The playing field is however one of two-speeds, with broadcast specialists clearly outperforming publishers in terms of both operating margins and revenue growth. Broadcast specialists such as Grupo Televisa, Comcast or, Disney have enjoyed operating margins averaging over 20% and positive revenue growth over the last five years, partly as a result of investments and acquisitions aimed at expanding their content offer. Conversely, publishers such as the New York Times Company, Lagardère, News Corp. and have suffered weaker growth rates, mostly as a result of falling print circulation and a structural decline of print advertising spending. Margins are also significantly lower in the publishing business, with major publishers overall reporting only single-digit profit margins during the last five years. However, publishers’ lower profitability was also partly the result of relatively costly business restructuring programmes in recent years, pointing to a possible increase in profitability as they become increasingly digital and turn to new monetization models such as digital subscriptions.
Indeed, digitisation has been dramatically changing the industry’s landscape, bringing with it both opportunities and challenges. On the one hand, the transition allows profitability to be boosted as digital distribution reduces fixed, average and marginal costs. Digital distribution also allows consumer targeting and profiling, accelerates international expansion and reduces dependence on retailers. At the same time, however, digitisation is not all good news for industry players. Digital media and new media devices have led to an overflow of media content and have additionally facilitated the proliferation of free and/or illegal media content, fostering an over-supplied and highly-competitive environment. Digital distribution also means that content creators lose some control to online content aggregators and third-party distributors.

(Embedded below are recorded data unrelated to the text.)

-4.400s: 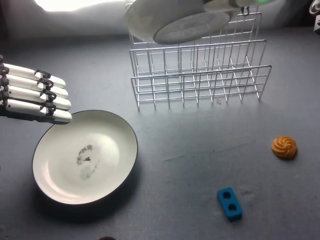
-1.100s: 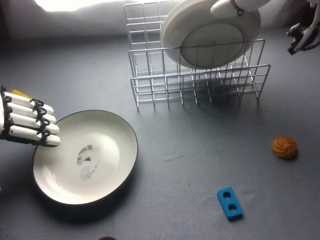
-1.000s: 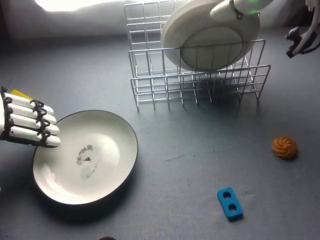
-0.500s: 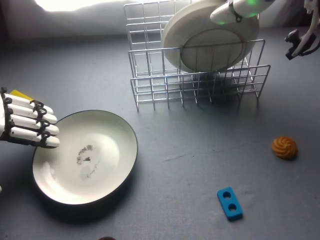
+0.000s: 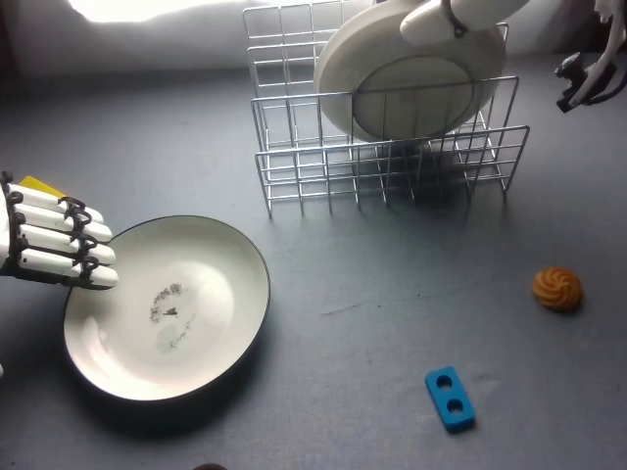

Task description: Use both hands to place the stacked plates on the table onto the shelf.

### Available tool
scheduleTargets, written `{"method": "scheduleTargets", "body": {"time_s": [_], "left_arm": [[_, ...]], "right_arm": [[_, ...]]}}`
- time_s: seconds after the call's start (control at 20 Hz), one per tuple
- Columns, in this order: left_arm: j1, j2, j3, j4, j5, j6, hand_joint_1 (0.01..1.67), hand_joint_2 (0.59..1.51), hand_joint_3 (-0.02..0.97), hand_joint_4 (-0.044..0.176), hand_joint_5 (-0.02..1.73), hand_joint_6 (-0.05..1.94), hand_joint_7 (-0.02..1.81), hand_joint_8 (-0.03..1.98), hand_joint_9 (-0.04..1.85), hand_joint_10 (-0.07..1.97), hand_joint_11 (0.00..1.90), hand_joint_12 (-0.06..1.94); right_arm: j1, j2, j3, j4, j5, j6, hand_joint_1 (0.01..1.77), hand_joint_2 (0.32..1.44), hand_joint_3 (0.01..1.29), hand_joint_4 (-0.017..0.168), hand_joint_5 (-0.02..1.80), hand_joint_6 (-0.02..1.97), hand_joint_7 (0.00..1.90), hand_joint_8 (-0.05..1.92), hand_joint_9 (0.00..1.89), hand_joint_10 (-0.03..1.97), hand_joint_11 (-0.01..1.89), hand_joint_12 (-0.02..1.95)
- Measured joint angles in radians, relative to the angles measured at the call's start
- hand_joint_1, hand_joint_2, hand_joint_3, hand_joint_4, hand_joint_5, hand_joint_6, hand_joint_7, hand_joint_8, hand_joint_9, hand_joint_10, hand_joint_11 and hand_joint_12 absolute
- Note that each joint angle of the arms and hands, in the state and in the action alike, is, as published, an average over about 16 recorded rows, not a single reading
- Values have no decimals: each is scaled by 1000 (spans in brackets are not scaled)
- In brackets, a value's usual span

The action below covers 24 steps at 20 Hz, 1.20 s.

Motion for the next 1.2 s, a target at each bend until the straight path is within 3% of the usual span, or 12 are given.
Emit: {"method": "scheduleTargets", "body": {"time_s": [0.25,0.5,0.85,1.2], "left_arm": [[4,0,0,-2,2,0,24,1125,20,6,22,7,16,12,-12,-19,20,11],[12,-1,0,-2,5,1,24,1125,20,6,23,7,12,7,-14,-23,21,11],[35,-4,0,-9,15,2,24,1125,20,6,18,7,1,-3,-17,-26,20,10],[76,-11,0,-21,35,-1,24,1125,19,4,11,1,-8,-12,-13,-26,20,10]], "right_arm": [[30,15,-5,1,21,-38,1073,1026,14,-2,857,176,989,222,893,622,676,1312],[77,50,-65,2,43,-190,1039,1022,14,-2,841,160,986,143,895,521,638,1273],[117,99,-258,5,41,-461,825,1078,14,0,691,113,856,62,809,315,492,1207],[91,119,-472,12,-15,-687,491,1047,14,2,354,53,454,28,446,127,230,717]]}}
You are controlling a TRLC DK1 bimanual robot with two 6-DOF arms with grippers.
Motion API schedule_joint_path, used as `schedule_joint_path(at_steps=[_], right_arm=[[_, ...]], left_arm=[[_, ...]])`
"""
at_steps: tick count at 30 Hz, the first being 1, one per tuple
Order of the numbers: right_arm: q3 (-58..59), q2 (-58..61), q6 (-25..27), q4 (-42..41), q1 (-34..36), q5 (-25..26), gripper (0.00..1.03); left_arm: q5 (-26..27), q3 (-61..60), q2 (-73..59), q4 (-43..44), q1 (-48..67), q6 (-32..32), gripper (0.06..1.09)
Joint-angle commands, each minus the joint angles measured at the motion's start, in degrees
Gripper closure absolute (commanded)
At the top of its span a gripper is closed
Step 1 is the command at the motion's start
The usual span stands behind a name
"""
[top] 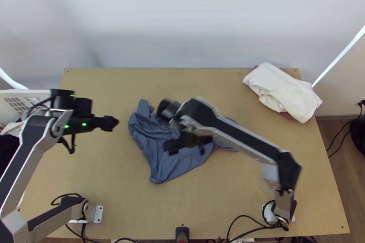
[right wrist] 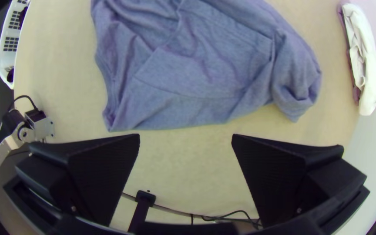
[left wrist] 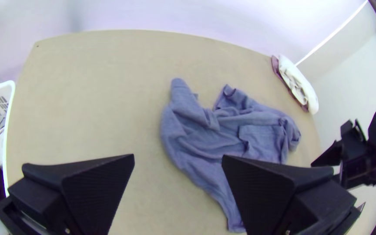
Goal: Fold the t-shirt
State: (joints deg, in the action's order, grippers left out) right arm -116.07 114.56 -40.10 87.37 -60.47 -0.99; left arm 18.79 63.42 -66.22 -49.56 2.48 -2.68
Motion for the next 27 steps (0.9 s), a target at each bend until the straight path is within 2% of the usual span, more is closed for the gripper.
schedule_joint_path(at_steps=[1,6,10,15,18,27], right_arm=[[-3.9,4.3,-2.9,1.7,-2.3,-0.4,0.08],[-9.8,11.1,-2.7,1.7,-3.7,-0.4,0.11],[-15.0,16.7,-2.3,1.4,-3.8,-0.3,0.19],[-15.9,20.4,-1.2,1.2,-4.2,-0.2,0.20],[-16.6,22.0,-1.4,1.0,-4.2,0.8,0.30],[-17.2,24.0,-1.1,-2.3,-4.7,3.5,0.30]], left_arm=[[1.3,-1.6,2.8,0.3,-2.7,0.8,0.11],[1.3,-3.4,5.7,0.2,-4.9,1.4,0.11],[1.3,-4.4,7.2,0.0,-6.4,2.2,0.11],[1.3,-4.4,7.9,-0.2,-7.8,2.6,0.11],[1.3,-4.4,8.0,-0.2,-8.4,3.3,0.11],[1.4,-4.3,7.8,-0.2,-9.2,4.3,0.11]])
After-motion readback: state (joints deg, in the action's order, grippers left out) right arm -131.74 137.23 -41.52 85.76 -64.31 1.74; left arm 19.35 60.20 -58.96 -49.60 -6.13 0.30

Furthermore, digitisation has made the media industry heavily reliant on advertising revenues as a main source of income, while reduced market entry barriers have raised the number of contenders, leading to a market flooded with advertising space, and thus lower advertising prices.
As a result of the digital transition, the general business model followed by media companies has undergone a transformation. While the industry structure was traditionally fragmented, the digital media model sees greater cooperation to share content and create synergies. Audiences were previous passive in their consumption of media content: now on-demand, user-generated or interactive content gives audiences a more active role. In terms of revenues, earnings are now less dependent on the sale of physical advertising space, circulation and public licence fees and increasingly based on subscriptions revenues, digital retail sales on demand and more sophisticated advertising opportunities.
With free media content widely available through the internet, media companies’ growing focus on subscription-based offers has put a question mark on consumers' willingness to pay for content. While some major players such as have introduced online "paywalls" rather successfully, subscription-based models in reality require strong brand value to be viable. Still, media companies are adapting supply to demand through more flexible pricing models, while consumers are increasingly accepting to pay for media content as a guarantee of distinctive quality or better customer experience.